● **Data for this exercise**
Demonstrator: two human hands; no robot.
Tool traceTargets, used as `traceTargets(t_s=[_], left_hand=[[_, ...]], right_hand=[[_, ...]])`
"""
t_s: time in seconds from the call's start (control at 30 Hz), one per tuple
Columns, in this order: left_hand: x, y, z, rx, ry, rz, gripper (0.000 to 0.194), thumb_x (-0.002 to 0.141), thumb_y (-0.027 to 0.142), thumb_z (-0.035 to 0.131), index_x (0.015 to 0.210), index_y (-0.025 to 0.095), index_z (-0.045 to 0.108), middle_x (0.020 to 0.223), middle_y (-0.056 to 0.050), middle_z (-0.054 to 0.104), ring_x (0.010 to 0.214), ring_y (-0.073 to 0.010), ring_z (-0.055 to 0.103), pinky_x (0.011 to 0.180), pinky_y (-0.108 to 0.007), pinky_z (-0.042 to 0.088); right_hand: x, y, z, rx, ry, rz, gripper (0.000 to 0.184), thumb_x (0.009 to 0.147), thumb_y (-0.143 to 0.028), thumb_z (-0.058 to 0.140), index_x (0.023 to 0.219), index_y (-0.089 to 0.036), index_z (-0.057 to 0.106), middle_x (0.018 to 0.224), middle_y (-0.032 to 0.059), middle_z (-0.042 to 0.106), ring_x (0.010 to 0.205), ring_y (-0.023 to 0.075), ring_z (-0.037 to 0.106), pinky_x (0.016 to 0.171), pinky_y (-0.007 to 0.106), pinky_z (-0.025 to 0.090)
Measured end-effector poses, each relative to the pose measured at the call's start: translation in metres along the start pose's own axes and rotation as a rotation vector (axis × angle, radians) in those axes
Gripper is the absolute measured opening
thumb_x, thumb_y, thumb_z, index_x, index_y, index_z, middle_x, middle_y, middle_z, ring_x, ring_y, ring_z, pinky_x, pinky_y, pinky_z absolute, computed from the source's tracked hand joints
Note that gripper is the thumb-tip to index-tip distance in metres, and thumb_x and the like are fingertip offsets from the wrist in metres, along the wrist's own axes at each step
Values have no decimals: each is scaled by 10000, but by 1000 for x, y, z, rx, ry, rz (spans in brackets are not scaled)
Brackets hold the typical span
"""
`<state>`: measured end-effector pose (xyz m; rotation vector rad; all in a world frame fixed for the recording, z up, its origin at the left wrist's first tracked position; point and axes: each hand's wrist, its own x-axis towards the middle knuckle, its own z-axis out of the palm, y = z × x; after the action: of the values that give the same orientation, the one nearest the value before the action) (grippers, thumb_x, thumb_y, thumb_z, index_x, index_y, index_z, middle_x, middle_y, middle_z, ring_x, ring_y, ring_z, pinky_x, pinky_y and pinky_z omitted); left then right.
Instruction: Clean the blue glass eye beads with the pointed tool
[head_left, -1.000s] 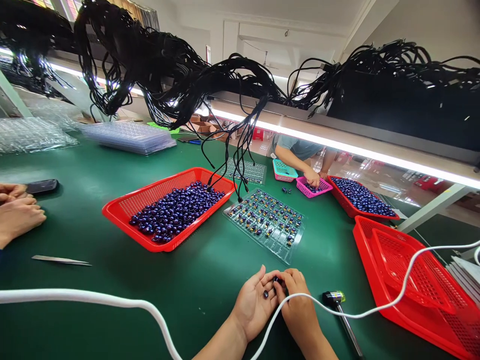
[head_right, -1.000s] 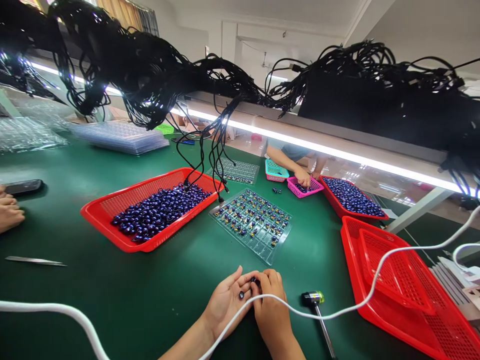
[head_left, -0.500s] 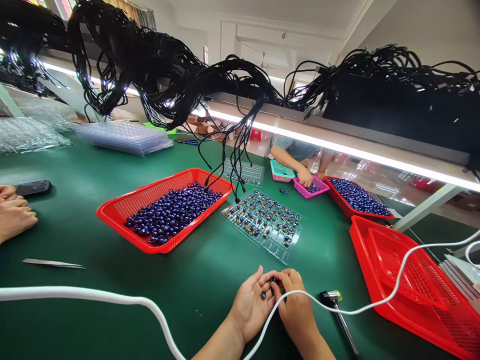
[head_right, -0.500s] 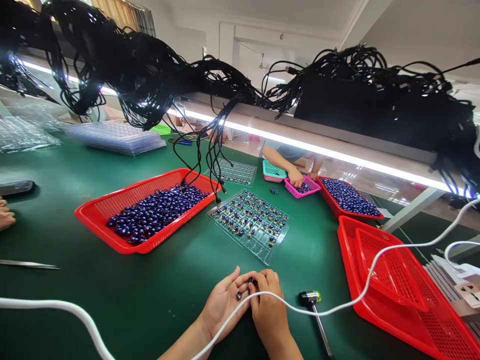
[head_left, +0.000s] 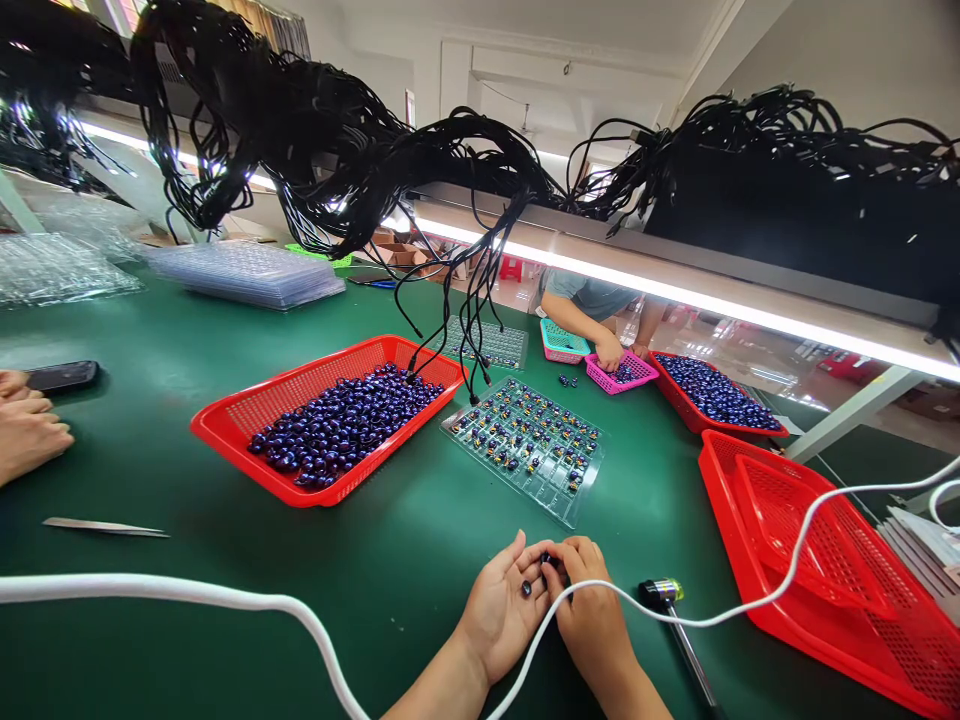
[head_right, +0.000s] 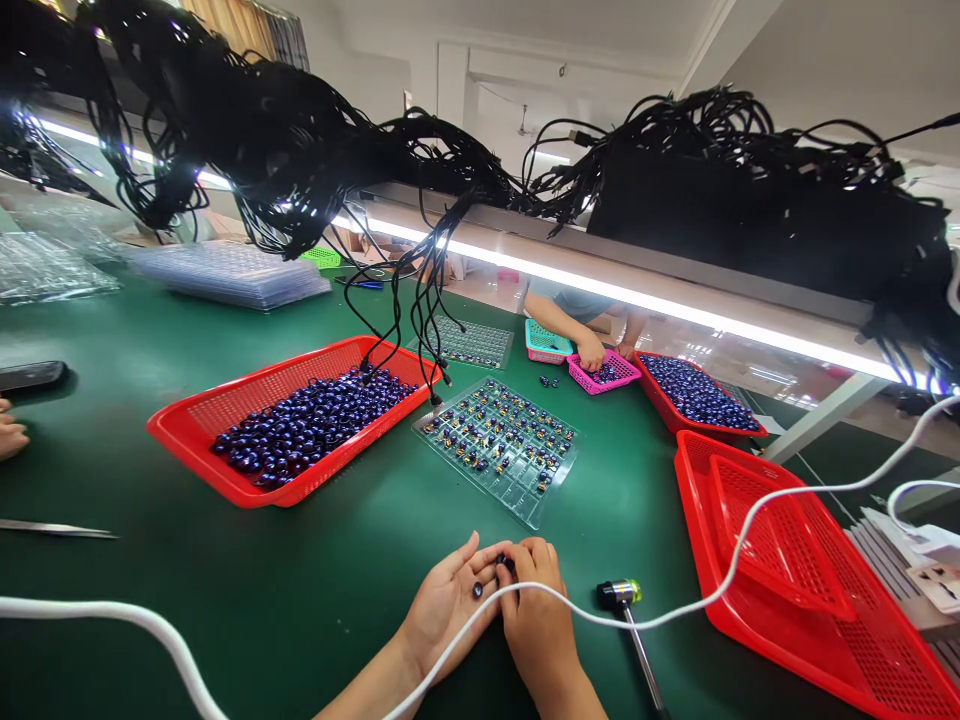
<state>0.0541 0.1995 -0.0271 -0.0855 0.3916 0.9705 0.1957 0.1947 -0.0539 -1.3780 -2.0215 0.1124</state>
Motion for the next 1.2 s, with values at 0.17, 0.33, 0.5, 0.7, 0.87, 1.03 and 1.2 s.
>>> traceTargets(t_s=[0.17,0.33,0.5,0.7,0.87,1.03,1.2], left_hand=[[0,0,-1,3,-7,3,338,998,320,458,974,37,641,819,-124,676,687,-158,644,745,-262,522],[0,-1,0,-4,8,-2,319,998,312,461,979,43,633,844,-125,682,711,-156,652,765,-259,526],[0,0,1,10,5,-1,314,995,312,465,985,45,629,885,-144,693,779,-181,673,808,-277,526],[0,0,1,25,-6,3,337,999,321,451,976,43,640,865,-140,691,723,-169,660,792,-271,522],[1,0,-1,24,-18,2,354,1001,326,449,989,29,641,855,-139,689,698,-160,646,781,-266,520],[0,0,-1,24,-19,1,352,1003,328,443,992,31,632,841,-134,687,711,-166,652,780,-268,522],[-1,0,1,27,-2,2,312,995,320,459,988,52,619,892,-147,699,761,-187,671,803,-290,525]], right_hand=[[0,-3,-2,-2,9,6,204,923,-133,528,1074,-250,600,956,51,591,880,227,575,752,370,523],[0,-4,-1,-8,19,11,189,920,-138,532,1055,-246,610,954,50,593,871,224,579,751,367,523],[0,-4,-1,-13,22,16,187,919,-141,526,1047,-243,616,949,53,597,869,223,587,752,366,526],[0,-5,-2,-9,8,18,187,929,-150,514,1051,-248,617,949,59,599,863,224,584,738,370,529],[0,-5,-3,-4,-7,20,186,936,-153,509,1061,-247,610,959,63,595,875,230,581,750,383,526],[0,-5,-3,1,-21,24,180,937,-149,513,1061,-242,603,974,63,590,888,231,574,761,392,524],[-1,-3,-1,0,-16,30,175,934,-148,513,1051,-239,607,974,65,585,893,231,572,771,394,525]])
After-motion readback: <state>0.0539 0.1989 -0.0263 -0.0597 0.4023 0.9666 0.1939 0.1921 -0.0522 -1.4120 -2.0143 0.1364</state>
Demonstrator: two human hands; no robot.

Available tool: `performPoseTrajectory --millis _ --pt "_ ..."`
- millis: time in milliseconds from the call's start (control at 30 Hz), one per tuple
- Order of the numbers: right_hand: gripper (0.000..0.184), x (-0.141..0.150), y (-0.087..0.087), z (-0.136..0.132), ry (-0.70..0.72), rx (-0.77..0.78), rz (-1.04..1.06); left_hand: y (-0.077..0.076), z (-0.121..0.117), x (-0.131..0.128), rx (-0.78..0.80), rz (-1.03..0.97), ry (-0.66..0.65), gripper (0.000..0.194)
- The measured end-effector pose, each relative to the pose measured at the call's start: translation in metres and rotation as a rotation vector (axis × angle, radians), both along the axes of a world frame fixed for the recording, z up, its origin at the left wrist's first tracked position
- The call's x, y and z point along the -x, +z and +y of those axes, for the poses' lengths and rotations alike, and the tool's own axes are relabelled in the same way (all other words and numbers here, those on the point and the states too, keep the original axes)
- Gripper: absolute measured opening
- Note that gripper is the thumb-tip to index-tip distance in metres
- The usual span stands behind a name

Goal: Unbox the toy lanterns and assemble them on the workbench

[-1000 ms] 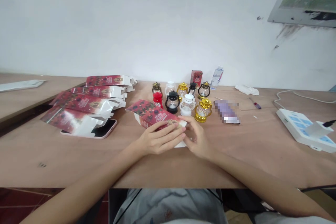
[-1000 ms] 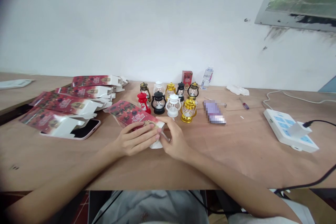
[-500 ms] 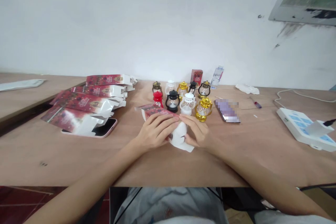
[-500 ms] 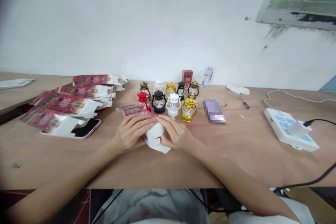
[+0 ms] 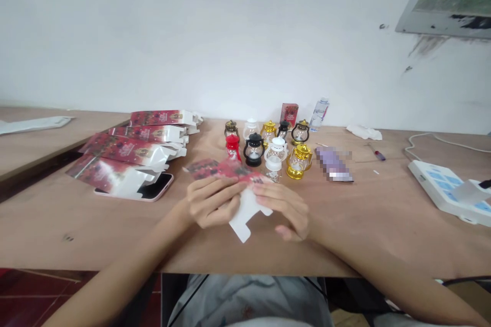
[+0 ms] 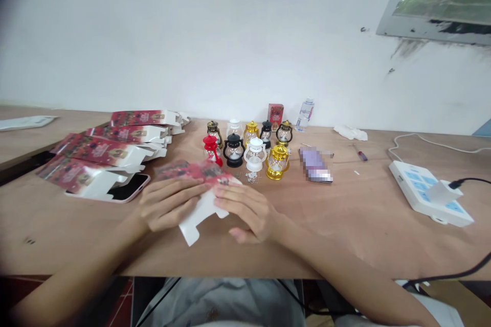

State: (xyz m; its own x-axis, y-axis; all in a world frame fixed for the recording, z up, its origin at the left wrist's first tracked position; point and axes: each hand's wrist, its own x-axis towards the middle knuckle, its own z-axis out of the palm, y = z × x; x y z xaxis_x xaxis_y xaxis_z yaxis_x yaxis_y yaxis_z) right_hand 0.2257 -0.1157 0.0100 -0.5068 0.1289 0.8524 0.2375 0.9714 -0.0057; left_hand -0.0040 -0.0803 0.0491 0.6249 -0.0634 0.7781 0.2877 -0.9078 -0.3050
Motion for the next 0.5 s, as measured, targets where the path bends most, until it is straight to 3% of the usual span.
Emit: performPoseTrajectory --millis 67,233,300,367,500 --pt "0.046 -0.003 0.001 0.002 -0.094 -0.048 0.024 0.014 0.008 0.014 -0.296 0.014 0.039 0.003" --pt "0.053 -0.023 0.005 0.018 -0.516 -0.139 0.106 0.056 0.058 0.075 -0.400 -0.194 0.312 0.026" --pt "0.052 -0.033 0.004 0.027 -0.712 -0.165 0.119 0.065 0.083 0.105 -0.466 -0.191 0.368 0.023" --pt "0.048 -0.043 0.003 0.037 -0.892 -0.166 0.103 0.065 0.103 0.132 -0.394 -0.126 0.459 0.022" --pt "0.050 -0.056 -0.003 0.052 -1.132 -0.061 -0.013 0.049 0.126 0.167 0.023 0.043 0.801 0.034"
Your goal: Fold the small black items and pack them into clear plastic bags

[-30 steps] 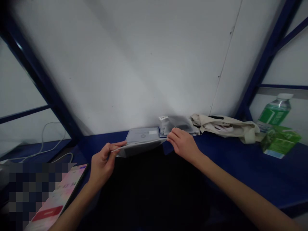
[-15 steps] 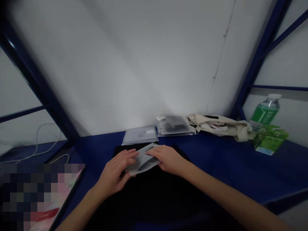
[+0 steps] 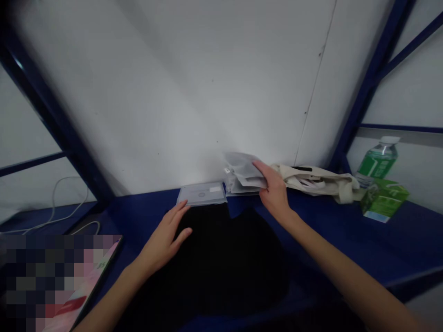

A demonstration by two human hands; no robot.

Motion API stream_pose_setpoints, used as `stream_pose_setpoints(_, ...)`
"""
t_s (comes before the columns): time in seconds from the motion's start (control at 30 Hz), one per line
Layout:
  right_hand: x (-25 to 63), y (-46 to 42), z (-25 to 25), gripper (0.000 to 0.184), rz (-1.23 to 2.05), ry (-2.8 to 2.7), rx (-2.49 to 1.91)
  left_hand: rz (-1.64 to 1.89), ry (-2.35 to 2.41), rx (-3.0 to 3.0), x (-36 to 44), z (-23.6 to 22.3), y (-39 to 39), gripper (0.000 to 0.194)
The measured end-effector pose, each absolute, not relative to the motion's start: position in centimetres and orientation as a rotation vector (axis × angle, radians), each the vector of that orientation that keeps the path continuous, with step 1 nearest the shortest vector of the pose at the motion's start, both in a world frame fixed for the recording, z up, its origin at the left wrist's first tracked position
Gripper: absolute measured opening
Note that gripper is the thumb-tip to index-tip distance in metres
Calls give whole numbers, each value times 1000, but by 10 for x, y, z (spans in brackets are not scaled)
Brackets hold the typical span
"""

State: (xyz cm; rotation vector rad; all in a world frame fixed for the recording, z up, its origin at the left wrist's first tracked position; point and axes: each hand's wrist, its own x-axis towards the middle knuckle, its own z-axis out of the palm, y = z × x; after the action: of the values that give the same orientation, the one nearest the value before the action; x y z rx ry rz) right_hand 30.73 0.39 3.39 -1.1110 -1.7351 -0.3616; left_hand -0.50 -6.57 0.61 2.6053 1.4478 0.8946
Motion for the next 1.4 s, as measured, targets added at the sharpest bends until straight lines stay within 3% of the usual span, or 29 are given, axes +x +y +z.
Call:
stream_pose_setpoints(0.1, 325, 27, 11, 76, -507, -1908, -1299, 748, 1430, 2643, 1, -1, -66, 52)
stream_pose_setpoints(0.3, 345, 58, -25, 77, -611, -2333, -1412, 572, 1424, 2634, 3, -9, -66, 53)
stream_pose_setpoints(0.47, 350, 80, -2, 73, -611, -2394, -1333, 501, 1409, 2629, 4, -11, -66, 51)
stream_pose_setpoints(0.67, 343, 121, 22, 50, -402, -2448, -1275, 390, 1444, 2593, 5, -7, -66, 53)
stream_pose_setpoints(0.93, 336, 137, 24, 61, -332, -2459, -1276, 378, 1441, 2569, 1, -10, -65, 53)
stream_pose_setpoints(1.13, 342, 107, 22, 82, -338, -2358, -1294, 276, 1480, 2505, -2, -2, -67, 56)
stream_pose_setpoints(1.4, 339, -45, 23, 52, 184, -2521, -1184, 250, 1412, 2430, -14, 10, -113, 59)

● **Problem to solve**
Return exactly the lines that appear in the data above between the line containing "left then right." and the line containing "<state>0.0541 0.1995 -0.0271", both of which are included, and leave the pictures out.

● **Solution to this exercise**
`<state>`: measured end-effector pose (xyz m; rotation vector rad; all in a world frame fixed for the recording, z up, its origin at the left wrist's first tracked position; point and axes: each hand's wrist, its own x-axis towards the middle knuckle, its own z-axis out of the palm, y = z × x; after the action: of the values that give the same orientation, the one nearest the value before the action) (grippers, thumb_x, thumb_y, thumb_z, index_x, index_y, index_z, middle_x, middle_y, middle_z, ring_x, ring_y, ring_z, pinky_x, pinky_y and pinky_z omitted); left then right.
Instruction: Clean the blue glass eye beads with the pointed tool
[head_left, -1.000s] 
[head_right, -1.000s] 
[head_left, -0.500s] 
[head_right, -0.500s] 
[head_left, +0.000s] 
[head_right, +0.000s] 
<state>0.0541 0.1995 -0.0271 -0.0855 0.3916 0.9705 0.1957 0.1947 -0.0539 -1.3780 -2.0215 0.1124</state>

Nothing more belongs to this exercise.